Aku tidak akan meninggalkanmu sendirian kebingungan. Sebab, akulah yang menyebabkanmu mungkin jadi membuat kesalahan itu, Kau terus saja melayani celotehanku, yang seharusnya tidak perlu kau jawab. Kau sudah menggugurkan bermili air keringat. Bos masih saja tidak terima. Sedari tadi aku sebenarnya ingin bilang, aku akan menanggung kesalahan itu bersamamu, namun belum juga ada kesempatan, Bos semakin memerah wajahnya, suasana ruangan itu sudah tidak beraroma apel segar, apel busuk mulai membuatku muak, seolah ruangan itu juga protes ingin cepat selesaikan konflik itu. Kau menunduk semakin dalam, mengamati lantai yang basah, dan pasrah bila mungkin kau akan kehilangan pekerjaan ini. Bos akhirnya mengalah dengan keadaan ini, menyuruh kau agar segera membuka tong apel itu, dan segera memastikan mana yang kualitas satu dan kualitas dua. Bos keluar, masih dengan wajah merah, hidung yang mengembang, dan aroma keringatnya adalah aroma keringat kemarahan, mengalahkan aroma apel.

Aku akhirnya tidak menyuarakan apa yang seharusnya menjadi pembelaan untukmu, kutelan ludah dan menatap wajahmu yang masih menunduk.

“Aku minta maaf.”kuucapkan kalimat itu penuh keraguan

Kau masih menundukkan wajah, aku khawatir, bisa saja akhirnya kau meledakkan emosi. Namun ternyata Kau menghembuskan napas disertai suara keras, lantas Kau malah tersenyum menatapku dan bicara

“Tenang saja, ini bukan salahmu.”ucapnya meyakinkan disertai ekspresi normal.

“Ayolah jangan dipikirkan, bisa bantu aku? Aku harus segera memastikan isi tong ini.”

Aku mengangguk segera membantunya membuka tong itu.

***

KITA akhirnya mengetahuinya, ternyata dugaanmu benar, meskipun pada awalnya dengan perkiraan saja, kau bisa tepat memahami isi tong itu tanpa membuka tong itu. Tapi prosedur harus berjalan dengan biasanya. Kita selesai menghantarkan tong apel kualitas satu kebagian pengiriman, segera mungkin agar tidak telat sampai tujuan.

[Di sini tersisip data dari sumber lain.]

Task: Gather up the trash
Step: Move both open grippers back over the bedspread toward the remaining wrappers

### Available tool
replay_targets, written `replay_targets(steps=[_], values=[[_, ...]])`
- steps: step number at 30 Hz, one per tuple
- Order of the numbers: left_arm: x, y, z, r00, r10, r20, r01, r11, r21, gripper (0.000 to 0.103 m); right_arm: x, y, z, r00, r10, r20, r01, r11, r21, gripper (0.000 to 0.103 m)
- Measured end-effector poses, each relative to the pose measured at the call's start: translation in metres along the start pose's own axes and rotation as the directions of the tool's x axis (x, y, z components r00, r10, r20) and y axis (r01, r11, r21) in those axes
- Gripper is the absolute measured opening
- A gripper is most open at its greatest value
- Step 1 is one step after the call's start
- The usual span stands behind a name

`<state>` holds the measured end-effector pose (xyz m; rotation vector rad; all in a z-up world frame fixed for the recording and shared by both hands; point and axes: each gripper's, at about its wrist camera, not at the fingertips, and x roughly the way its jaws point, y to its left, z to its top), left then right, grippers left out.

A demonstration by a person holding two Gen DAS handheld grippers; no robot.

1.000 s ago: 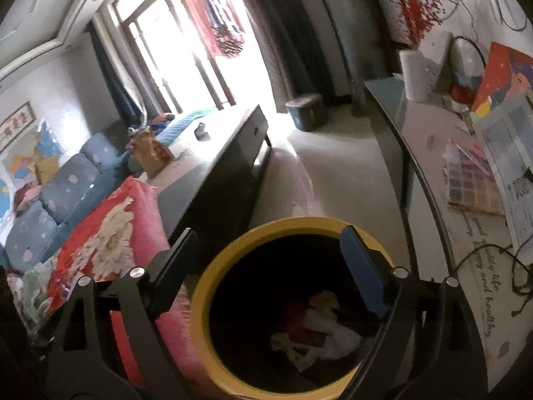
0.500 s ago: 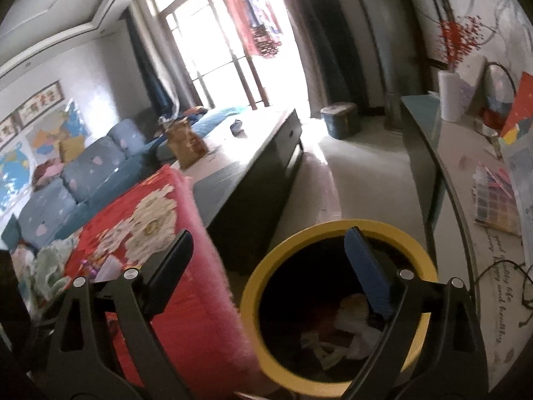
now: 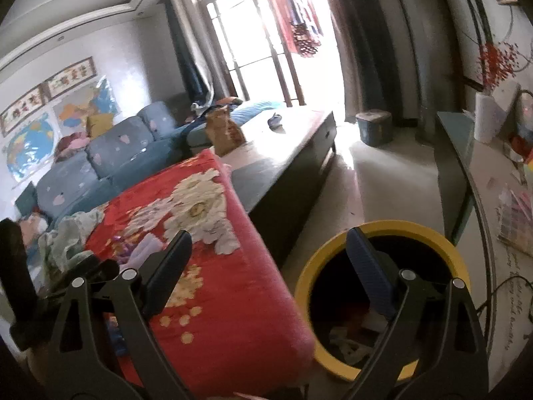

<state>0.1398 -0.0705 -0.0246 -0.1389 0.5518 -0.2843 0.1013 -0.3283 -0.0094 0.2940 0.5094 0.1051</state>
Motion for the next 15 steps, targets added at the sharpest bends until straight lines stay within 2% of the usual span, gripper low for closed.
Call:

Masalah itu segera terlupakan, meski akhirnya tetap saja kau ingat dan masih takut apabila dipecat dari pekerjaan ini. Diperjalanan antara menuju ruangan penuh apel jalanan ini berbentuk lorong panjang. Lorong itu mengizinkan kau untuk berjalan perlahan, dan kau malah bercerita tentang dirimu. Aku dengan senang hati mendengarkan apa saja ceritamu, asal nanti kau tersenyum.

Kau senang dengan pekerjaanmu saat ini, bahkan mencintai pekerjaan ini, penyebabnya adalah aroma apel yang kau cintai ini mengikatmu, tak membiarkan kau untuk pergi. Kau sangat senang menceritakan tentang aroma apel, aroma apel yang katamu menyelamatkanmu dari penyakit sakit kepalamu itu, sakit kepala yang selalu datang setiap dua minggu sekali. Ketika itu kau sudah mencoba berbagai obat kimia, dan belum juga sembuh. Sakit kepala itu datang lagi setiap dua minggu sekali. Sampai pada suatu hari kau menemukan seorang gadis beraroma apel yang membuatmu sembuh dari sakit kepala.

Kau sampai sekarang sebenarnya masih ragu dengan apa yang menyembuhkanmu dari sakit kepala. Gadis itu atau aroma tubuh gadis itu. Keyakinanmu adalah gadis itu beraroma apel yang menyembuhkanmu. Gadis itu tiba-tiba menghilang dari hidupmu, kau masih kebingungan mencarinya. Terakhir kali bertemu dengannya ketika kau mencari tahu mana kebun apel paling berkualitas di kota ini. Semua kebun di pulau ini kau datangi, dan gadis itu bukan berada di kebun apel yang berkualitas itu, gadis itu berada di kebun apel biasa.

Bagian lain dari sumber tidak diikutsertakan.